Is India’s healthcare system caving in?


KOLKATA: Covid-19 has brought sheer chaos to India’s under-resourced health provision systems, and for many frontline workers that is right where the problem begins. “In India, where we need 5 doctors we have 1. As doctors it’s not on us to create more positions for doctors; it’s governments’ responsibility. If as doctors we remain overworked the quality of care does down,” says Dr Arjun Talapatra, an anesthesiology postgraduate at the Manipal Institute of Technology.

There is 1 public hospital for every 56,000 people in India, and one hospital bed per 1,844 people. Each doctor must serve 1,456 Indians on average – but the bigger problem is the inequity in distribution, with physicians and medical facilities disproportionately located in wealthy, urban areas.



The Indian government’s expenditure on health is a scant and declining 3.6% of GDP, as opposed to a world average of 10%. Over the past few years moreover, a large chunk of these funds has been diverted from financing primary healthcare under the National (Rural) Health Mission to Aayushman Bharat, an insurance scheme where public money is used to subsidise private insurers and hospital businesses.

With the Covid pandemic these faultline are revealed to us clearer than ever before.

Dr Atia Rahman, who works as a medical administrator at one of Kolkata’s renowned hospitals, says “India’s healthcare is severely overworked, there’s no doubt about it. A hospital is not just a structure; it requires hundreds of staff including doctors and nurses, and what India needs is more of them.”
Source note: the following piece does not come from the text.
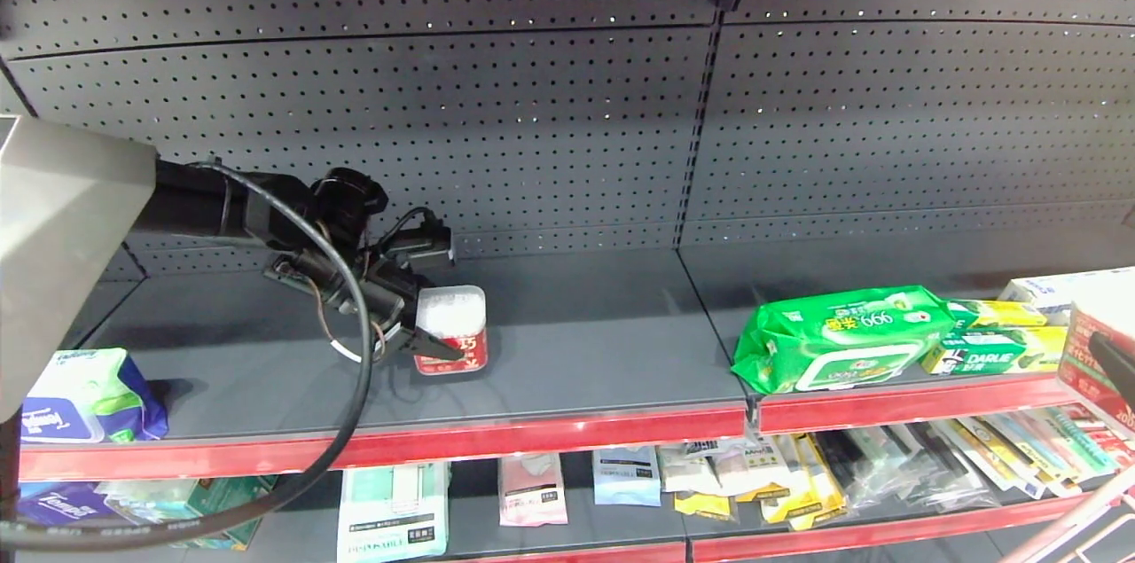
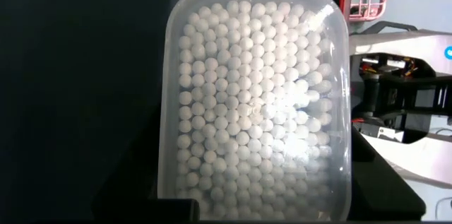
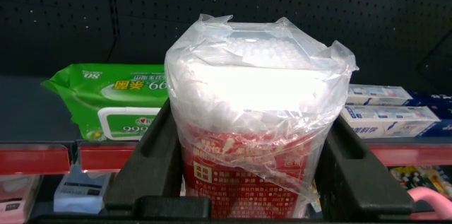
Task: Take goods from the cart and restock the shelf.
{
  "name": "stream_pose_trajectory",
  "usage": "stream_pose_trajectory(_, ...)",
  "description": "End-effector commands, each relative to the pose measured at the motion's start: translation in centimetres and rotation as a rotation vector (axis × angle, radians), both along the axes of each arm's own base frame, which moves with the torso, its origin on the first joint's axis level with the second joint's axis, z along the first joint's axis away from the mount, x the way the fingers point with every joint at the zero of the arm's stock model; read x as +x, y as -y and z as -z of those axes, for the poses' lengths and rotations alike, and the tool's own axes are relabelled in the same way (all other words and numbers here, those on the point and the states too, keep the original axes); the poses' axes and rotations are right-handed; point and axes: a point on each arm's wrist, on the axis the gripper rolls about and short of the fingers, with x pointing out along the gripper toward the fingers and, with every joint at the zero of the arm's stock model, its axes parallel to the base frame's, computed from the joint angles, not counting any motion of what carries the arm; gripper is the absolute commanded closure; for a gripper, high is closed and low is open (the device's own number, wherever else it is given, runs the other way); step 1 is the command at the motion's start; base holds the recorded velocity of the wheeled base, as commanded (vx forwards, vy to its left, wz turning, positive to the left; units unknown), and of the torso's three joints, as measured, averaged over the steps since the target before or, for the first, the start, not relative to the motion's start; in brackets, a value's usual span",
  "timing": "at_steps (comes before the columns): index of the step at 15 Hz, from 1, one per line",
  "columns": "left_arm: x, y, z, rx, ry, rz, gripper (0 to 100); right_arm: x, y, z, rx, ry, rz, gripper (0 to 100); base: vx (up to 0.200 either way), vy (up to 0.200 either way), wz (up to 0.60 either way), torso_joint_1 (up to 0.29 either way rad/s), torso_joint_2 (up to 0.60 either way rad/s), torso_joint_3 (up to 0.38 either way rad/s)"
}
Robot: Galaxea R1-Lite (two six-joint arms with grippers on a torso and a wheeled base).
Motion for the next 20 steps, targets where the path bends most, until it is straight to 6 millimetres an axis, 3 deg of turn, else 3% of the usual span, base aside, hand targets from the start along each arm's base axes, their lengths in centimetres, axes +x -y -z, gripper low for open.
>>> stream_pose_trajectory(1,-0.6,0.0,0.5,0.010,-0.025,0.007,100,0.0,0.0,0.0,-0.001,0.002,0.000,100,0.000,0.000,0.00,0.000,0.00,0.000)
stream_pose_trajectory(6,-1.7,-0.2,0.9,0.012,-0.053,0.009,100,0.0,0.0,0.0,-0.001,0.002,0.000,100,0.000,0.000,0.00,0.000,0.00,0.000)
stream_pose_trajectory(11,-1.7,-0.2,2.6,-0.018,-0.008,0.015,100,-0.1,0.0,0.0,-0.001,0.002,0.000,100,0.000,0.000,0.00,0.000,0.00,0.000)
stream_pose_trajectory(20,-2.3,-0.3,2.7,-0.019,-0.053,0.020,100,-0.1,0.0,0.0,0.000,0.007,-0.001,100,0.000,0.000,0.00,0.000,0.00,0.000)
Even basic equipment is limited in the current outbreak. “We get a call from the neighbouring hospital, or we call them, saying ‘As of tonight ventilators are over’ or ‘As of tonight we are at peak capacity of patients’, asking other hospitals to take over when the burden becomes too much,” says Dr Anujeet Paul, a practising ophthalmologist in Pondicherry.

However, according to Dr Paul, of the large numbers of people coming in with symptoms and ailments, some come for “mere assurances. Uninformed patients add to the bulk of patients visiting the hospital, and they too have the moral right to be attended to, even though it costs medical professionals their time.”

It is well known that doctors handling Covid patients require PPE kits and necessary equipment, with stories of shortages coming in from all over the country. But the need for equipment does not exist for Covid alone. ICU beds, general wards, ventilators, etc. are also required for non-Covid patients. Many of these people are already being denied medical care: as the monsoon winds bring dengue, malaria and flu, how will hospitals keep their heads above the water?

“Just because Covid is now the latest pandemic it doesn’t mean that people will not have accidents, or heart attacks or strokes – 20 to 30% of our beds and services are reserved for such patients and for those who are critical and need 2 to 6 hours of intervention time,” says Dr Paul.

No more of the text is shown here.